From: fantasai <fantasai.lists@inkedblade.net>
Date: Tue, 07 Sep 2010 23:13:49 -0700
Message-ID: <4C87299D.5020405@inkedblade.net>
To: "Tab Atkins Jr." <jackalmage@gmail.com>
CC: David Singer <singer@apple.com>, Simon Fraser <smfr@me.com>, "www-style@w3.org" <www-style@w3.org>
On 09/07/2010 08:17 PM, Tab Atkins Jr. wrote:
> On Tue, Sep 7, 2010 at 8:04 PM, fantasai<fantasai.lists@inkedblade.net>  wrote:
>> On 09/07/2010 06:09 PM, Tab Atkins Jr. wrote:
>>> On Tue, Sep 7, 2010 at 5:47 PM, David Singer<singer@apple.com>    wrote:
>>>> why isn't the starting point for a radial linear gradient
>>>> "those point(s) on a line perpendicular to the gradient angle,
>>>> in the most negative position possible, that still just fit(s)
>>>> within the shape to be filled"?
>>> I can't understand what you're trying to say here.
>> He's saying what you're saying, just generalizing it so you don't need
>> different rules depending on the angle's value.
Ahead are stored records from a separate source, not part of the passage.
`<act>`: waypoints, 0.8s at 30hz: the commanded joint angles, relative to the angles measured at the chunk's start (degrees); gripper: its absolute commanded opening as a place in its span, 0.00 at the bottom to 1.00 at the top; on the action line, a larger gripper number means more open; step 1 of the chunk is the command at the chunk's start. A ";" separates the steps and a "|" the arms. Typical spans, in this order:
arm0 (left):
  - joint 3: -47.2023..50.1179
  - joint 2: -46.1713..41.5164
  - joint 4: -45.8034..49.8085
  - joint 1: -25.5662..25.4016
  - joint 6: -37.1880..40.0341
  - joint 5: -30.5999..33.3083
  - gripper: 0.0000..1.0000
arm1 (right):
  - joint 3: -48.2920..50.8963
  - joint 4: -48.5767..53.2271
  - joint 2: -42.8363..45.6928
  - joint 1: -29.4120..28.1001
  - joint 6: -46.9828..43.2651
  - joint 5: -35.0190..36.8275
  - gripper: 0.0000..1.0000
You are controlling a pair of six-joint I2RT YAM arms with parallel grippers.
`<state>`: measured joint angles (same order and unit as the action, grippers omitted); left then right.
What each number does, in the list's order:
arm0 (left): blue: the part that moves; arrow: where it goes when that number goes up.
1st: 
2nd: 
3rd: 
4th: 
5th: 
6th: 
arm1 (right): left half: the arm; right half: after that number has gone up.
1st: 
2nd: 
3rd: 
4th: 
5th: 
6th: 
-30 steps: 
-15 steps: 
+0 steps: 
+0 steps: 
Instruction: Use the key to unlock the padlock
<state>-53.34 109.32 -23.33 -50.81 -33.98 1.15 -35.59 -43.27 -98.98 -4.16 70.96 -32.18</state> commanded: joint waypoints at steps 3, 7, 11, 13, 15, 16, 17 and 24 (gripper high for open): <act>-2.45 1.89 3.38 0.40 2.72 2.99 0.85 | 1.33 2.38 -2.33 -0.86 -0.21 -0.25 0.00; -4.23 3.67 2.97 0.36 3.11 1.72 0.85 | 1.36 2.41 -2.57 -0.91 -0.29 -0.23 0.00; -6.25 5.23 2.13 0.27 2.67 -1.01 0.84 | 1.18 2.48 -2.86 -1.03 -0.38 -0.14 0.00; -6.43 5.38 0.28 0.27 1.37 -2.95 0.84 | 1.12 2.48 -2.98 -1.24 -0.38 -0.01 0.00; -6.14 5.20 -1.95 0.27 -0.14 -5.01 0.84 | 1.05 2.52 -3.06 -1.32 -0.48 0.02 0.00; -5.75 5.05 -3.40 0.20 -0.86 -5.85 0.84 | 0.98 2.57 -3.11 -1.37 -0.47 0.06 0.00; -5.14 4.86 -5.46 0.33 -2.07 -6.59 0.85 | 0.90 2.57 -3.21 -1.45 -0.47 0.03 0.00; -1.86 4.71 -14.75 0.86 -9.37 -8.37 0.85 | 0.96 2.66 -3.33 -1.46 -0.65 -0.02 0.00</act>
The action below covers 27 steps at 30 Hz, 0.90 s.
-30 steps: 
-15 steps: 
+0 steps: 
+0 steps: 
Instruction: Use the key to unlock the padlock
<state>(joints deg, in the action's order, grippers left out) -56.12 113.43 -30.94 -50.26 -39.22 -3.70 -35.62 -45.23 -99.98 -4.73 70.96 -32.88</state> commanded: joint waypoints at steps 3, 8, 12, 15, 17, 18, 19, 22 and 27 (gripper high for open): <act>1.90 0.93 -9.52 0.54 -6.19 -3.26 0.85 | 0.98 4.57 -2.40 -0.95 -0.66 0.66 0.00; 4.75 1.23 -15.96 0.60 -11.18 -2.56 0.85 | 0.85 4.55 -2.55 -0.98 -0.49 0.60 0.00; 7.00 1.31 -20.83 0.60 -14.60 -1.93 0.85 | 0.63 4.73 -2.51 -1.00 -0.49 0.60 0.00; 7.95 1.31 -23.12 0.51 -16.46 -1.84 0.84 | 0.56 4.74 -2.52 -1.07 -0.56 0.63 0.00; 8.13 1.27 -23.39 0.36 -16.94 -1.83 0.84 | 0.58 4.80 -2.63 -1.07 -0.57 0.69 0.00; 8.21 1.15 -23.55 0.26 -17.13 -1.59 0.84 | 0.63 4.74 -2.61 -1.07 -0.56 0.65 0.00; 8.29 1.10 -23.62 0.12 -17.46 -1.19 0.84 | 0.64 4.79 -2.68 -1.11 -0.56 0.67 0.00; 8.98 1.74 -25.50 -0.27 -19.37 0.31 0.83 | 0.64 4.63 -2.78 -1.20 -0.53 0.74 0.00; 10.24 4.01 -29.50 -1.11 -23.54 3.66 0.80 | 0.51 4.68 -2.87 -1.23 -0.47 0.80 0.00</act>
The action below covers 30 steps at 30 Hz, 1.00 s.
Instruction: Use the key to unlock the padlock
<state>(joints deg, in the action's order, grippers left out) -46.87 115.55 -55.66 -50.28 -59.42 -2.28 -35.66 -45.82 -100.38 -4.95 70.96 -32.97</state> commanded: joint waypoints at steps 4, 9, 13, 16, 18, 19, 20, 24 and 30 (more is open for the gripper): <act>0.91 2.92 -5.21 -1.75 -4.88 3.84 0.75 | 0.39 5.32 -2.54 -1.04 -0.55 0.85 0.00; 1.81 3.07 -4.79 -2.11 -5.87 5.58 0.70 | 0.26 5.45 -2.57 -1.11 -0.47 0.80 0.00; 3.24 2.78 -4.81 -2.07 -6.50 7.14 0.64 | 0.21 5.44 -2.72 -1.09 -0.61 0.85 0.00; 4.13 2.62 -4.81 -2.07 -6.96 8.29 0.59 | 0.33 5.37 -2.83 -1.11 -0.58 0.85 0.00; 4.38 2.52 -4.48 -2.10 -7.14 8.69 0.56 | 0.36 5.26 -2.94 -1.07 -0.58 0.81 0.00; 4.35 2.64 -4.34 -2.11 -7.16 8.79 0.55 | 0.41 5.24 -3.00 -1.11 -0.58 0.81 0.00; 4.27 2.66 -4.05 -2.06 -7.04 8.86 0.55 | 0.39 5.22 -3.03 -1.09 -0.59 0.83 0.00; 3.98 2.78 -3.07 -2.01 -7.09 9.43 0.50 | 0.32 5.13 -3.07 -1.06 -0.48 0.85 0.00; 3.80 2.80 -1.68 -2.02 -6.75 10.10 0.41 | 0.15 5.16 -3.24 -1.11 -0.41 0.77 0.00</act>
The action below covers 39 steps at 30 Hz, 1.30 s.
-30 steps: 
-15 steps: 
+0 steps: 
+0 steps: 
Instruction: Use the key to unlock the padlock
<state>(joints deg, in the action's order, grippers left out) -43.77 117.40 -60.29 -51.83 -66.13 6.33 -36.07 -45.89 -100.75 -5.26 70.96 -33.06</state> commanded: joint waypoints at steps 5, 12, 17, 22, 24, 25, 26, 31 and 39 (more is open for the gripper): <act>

>> Here's the idea: You have an angle. You want a gradient.
>> 1. Draw a directed line at that angle.
>> 2. Place it over the centerpoint of the box. Call this point zero.
>> 3. Draw a line perpendicular to the line.
>> 4. Shift the line backwards (i.e. negatively) until the line's
>>    intersection with the directed line is as negative as possible
>>    while still intersecting the box.
>> The intersection point in step 4 is the start point of the gradient.
> Oh, got it.  Yeah, that's just the opposite of how I'm currently
> defining the ending point

Starting point, Tab. He's using this to define the starting point.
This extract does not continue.